X-DataInitiative / tick

Module for statistical learning, with a particular emphasis on time-dependent modelling
https://x-datainitiative.github.io/tick/
BSD 3-Clause "New" or "Revised" License
490 stars 107 forks source link

Grand flattening and reorganization of `tick` #124

Closed stephanegaiffas closed 6 years ago

stephanegaiffas commented 7 years ago

Grand reorganization of tick

A lot of features have been added and now tick is much more than a library that fits point processes.

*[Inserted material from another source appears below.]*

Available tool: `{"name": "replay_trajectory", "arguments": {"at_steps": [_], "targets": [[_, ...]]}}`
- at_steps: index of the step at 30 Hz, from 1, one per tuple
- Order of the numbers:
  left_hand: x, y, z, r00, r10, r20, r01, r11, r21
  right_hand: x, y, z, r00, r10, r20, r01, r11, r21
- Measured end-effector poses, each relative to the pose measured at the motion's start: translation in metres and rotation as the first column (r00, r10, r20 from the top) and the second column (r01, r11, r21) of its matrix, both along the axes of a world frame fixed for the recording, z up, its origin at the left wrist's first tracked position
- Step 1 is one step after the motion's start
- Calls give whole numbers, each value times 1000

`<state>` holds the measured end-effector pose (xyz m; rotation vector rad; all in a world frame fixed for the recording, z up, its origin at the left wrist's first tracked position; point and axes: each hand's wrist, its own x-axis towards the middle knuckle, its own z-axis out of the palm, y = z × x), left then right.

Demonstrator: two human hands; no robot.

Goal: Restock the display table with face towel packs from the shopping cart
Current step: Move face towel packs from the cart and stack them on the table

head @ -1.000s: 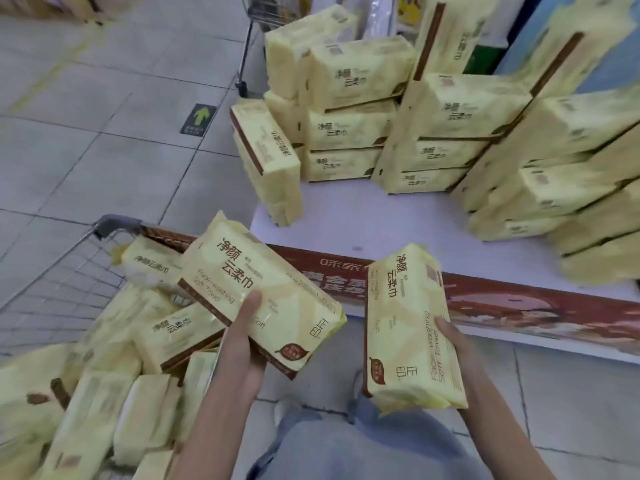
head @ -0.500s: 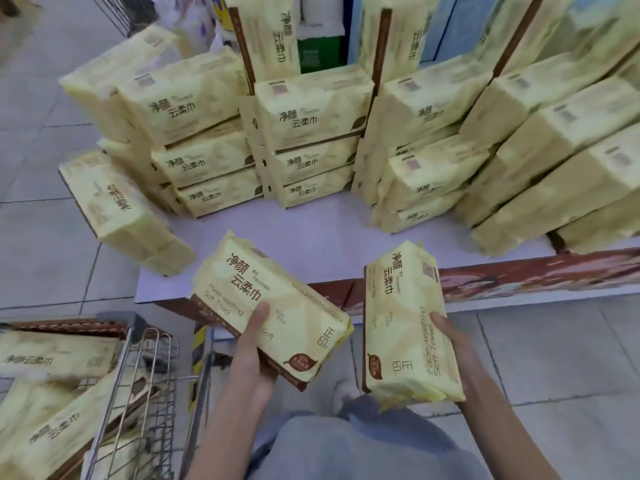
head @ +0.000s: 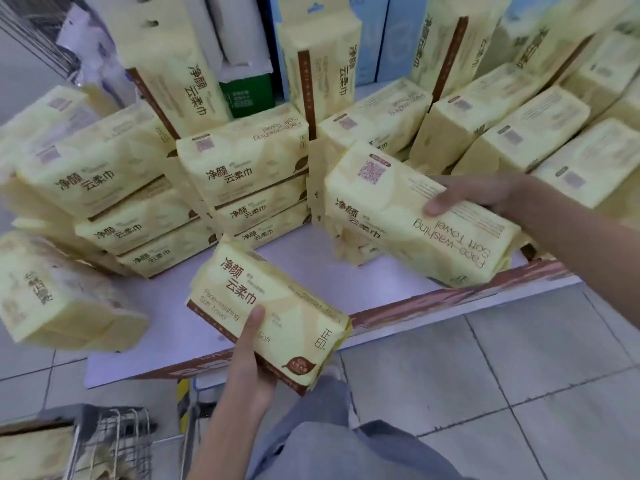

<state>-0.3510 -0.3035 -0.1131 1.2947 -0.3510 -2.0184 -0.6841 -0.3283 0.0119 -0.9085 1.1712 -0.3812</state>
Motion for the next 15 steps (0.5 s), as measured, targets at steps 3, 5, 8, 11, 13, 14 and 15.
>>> {"name": "replay_trajectory", "arguments": {"at_steps": [3, 5, 8, 11, 13, 14, 15], "targets": [[-9, -22, 1, 1000, -3, -28, 3, 1000, 3, -24, -51, 13, 964, 162, -212, -153, 987, 56], [-15, -36, 4, 999, 1, -36, -1, 1000, -6, -36, -77, 14, 929, 241, -280, -220, 970, 103], [-20, -50, 7, 999, 10, -31, -11, 999, -40, -44, -107, 12, 856, 395, -332, -342, 916, 210], [-25, -57, 7, 998, 35, -47, -36, 999, -34, -51, -128, 8, 792, 508, -338, -446, 860, 248], [-31, -58, 8, 999, 44, -30, -44, 999, -27, -56, -139, 7, 777, 543, -319, -481, 839, 256], [-35, -58, 7, 998, 56, -18, -56, 998, -24, -58, -144, 7, 766, 561, -314, -501, 827, 254], [-40, -58, 7, 997, 74, -18, -75, 997, -25, -60, -148, 6, 751, 582, -313, -525, 813, 252]]}}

The main issue is that the tick.inference module contains a lot of methods that have nothing to do together. I suggest that we reorganize the things in big families of methods, putting together inference, simulation and models together in such families.

This is a big change, that will pose problems with C++ includes. Several base class must be included in a tick.base module as soon as they are used in several modules. An example is ModelFirstOrder python class, or the Model C++ class, that are parent of almost all models in tick. Such classes will have to be in a tick.base.

> TODO: list of all the things that go in `tick.base` and `tick.*.base` modules.

Here is a first attempt of grand reorganization of tick. I've also renamed a lot of classes, so that inference and simulation classes names match...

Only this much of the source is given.